RUSSIAN FEDERATION SITREP 22 March 2012

DEMONSTRATIONS. The opposition movement is losing steam. As we have seen before in post-Soviet Russia, it is one thing to agree on dislike of the present regime but quite another to agree on what comes next. An association of former ins wanting to get back in, communists, nationalists and “new young people” do not have very much in common. The two pre-eminent leaders (or actors: are there any “leaders”?) now appear to be the hard left Sergey Udaltsov and the anti-corruption (and rather nationalistic) Aleksey Navalniy. They agree on their dislike of Putin &Co and people from Central Asia and the Caucasus. Is that enough to make a match? Perhaps, nationalism and socialism have co-existed before. Meanwhile the anti-Putin demos are getting smaller and, in some cases we see a return to the provocative demos (ie no permit or breaking the permit) that characterised opposition protests in the Luzhkov days. Western reporters breathlessly write these up and diplomats huff but, really, now that it is clear that protesters can assemble in the tens of thousands so long as they do what they apply to do, what is the point of provocative demos? Udaltsov is calling for “a march of millions” for the day before Putin’s swearing in but it seems very unlikely that anything like that will turn out. It’s over for the moment: a VTsIOM poll indicates interest is waning. And, the basic premise that the Duma elections were stolen has still not produced any convincing evidence. And even less so in the case of Putin’s victory. Amusingly, some media people have set up a mock Facebook group “Journalists Against Demonstrations”. Presumably if they hold a “Demo against Demos” they won’t cover it.
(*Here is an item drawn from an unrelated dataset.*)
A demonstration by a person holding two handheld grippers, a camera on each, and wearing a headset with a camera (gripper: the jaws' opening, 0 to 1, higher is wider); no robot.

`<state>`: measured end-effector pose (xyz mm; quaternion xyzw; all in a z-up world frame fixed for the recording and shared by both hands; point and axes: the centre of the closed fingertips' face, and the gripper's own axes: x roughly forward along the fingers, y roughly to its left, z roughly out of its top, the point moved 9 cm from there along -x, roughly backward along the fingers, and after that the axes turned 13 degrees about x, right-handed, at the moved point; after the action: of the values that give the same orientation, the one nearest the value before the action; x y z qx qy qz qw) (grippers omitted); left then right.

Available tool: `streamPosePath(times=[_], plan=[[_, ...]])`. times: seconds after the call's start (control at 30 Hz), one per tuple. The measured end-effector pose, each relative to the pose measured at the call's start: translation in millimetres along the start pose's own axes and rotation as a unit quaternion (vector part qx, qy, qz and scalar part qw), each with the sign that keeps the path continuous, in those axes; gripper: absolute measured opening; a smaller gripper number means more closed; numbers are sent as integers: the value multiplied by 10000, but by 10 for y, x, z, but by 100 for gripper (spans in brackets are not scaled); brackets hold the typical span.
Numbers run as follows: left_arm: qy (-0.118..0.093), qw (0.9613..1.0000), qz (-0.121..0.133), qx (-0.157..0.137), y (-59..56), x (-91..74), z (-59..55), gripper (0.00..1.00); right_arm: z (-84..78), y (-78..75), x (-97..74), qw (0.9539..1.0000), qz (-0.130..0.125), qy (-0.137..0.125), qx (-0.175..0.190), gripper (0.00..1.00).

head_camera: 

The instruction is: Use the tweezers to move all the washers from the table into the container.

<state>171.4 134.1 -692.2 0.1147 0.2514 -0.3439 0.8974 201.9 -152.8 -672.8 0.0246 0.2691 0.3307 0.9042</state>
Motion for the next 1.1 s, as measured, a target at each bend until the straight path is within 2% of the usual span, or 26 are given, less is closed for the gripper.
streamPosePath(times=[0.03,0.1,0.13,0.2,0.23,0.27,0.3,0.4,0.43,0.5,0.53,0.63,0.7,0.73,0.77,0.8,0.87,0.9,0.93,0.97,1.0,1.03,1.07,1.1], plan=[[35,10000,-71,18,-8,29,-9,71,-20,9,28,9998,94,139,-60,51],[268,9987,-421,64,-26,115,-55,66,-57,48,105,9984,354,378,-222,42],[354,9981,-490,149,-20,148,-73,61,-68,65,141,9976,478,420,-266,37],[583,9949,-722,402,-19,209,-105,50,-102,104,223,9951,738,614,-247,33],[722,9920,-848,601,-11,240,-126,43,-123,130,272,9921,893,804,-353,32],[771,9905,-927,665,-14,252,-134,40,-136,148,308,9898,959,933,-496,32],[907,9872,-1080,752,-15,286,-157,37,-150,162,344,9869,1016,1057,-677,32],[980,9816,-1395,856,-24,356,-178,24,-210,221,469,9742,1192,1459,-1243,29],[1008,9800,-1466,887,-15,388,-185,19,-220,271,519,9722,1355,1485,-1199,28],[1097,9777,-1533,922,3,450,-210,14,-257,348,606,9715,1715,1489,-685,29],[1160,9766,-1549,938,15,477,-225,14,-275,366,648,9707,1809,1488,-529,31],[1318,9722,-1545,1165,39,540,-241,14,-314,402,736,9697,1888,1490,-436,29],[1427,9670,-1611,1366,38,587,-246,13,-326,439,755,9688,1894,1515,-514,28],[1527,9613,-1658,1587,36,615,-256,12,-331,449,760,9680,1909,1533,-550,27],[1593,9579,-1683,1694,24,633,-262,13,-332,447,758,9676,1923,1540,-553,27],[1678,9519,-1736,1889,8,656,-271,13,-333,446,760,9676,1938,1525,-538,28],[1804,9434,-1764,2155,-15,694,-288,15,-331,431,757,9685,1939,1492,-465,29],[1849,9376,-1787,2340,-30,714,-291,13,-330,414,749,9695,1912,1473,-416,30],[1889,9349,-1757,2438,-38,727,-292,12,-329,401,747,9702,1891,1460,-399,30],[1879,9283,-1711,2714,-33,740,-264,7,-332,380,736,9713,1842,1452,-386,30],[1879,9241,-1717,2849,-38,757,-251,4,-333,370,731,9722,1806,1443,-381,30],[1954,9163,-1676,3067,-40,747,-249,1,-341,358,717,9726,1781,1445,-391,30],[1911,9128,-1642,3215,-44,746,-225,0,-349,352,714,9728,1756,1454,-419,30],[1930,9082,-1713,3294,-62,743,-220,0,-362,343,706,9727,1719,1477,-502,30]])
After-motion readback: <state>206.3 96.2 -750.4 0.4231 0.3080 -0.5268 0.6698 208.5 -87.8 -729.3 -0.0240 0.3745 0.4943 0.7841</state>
NATO. Now that Pakistan is less willing to be NATO’s base for its Afghanistan operations, there is a scheme to build a transit base in Ulyanovsk. The KPRF is demanding a referendum be held first and there has been a small demo against the idea in Ulyanovsk. I remember writing lots of briefing notes in the 1990s for the higher-ups saying you can kick Russia when it’s down, but it won’t always be down.

SYRIA. The flapdoodle about Russia sending troops to Syria, first reported by RIAN and then picked up by other outlets, seems to have been rather thinly based. The official Russian line is that an auxiliary tanker is at the Russian Navy base at Tartus as part of the support for anti-piracy operations off Africa (in which the Russian Navy has been engaged for some years). The ship, although civilian-crewed, has some Armed Forces personnel on board. The Western media is in an all-Syria-all-the-time mode (strange that we don’t hear much about Libya these days. Or Kosovo) and such stories are grist for the excitement mill. For something that goes deeper than “Putin is nasty; therefore he likes nasty people”, the assumption behind so much Western coverage, I recommend reading this: Moscow has practical reasons, realpolitik, in not seeing NATO topple someone else and leave a bigger mess behind. Russian concerns about blowback are never much understood in the West: I believe it to be a major worry affecting Russian-Georgian relations.

RUSSIA’S MIGHTY ARMS BUILDUP. The Air Force is to receive the first six (6) Sukhoy Su-35 (prototype 1988) fighter jets by the end of the year. 30 Su-30SMs (prototype 1989) are expected by 2015. We hear a lot about plans to re-equip Russia’s Armed Forces but what happens is still rather small.

PUSSY RIOT. 2 members of this band were arrested last week and a third a couple of days later and charged with “hooliganism”. They performed an anti-Putin song at Christ the Saviour in Moscow. Some Western reaction here and here. Blasphemous hooliganism or political protest? Here’s the video, dear reader; you decide (PS the church is Russia’s equivalent of St Peter’s Basilica).

CORRUPTION. Last week the Deputy Chairman of Vnesheconombank was charged with large-scale fraud. Some officers of the Federal Drug Control Service were busted for theft in Vologda Oblast. On the 10th a man was arrested in Kazan and died in custody. 5 police officers suspected of torturing and killing him were arrested on the 13th; the head of the local police department was fired on the 15th and the entire police squad was disbanded, with most of the officers to be fired, on the 16th. A faster reaction than we usually see in such cases.

HISTORY. Never goes away. A Latvian court overturned the parliamentary ban on a march of Latvian veterans of Nazi forces and the march duly took place. Somehow I doubt we will see any commemoration of the Latvian Rifle Regiment: that’s not part of Latvian history as now remembered. But seriously, the populations of the Baltic countries were vacuumed up by whichever army got to them first; they have no real heroes of the war: all were on the “wrong side”.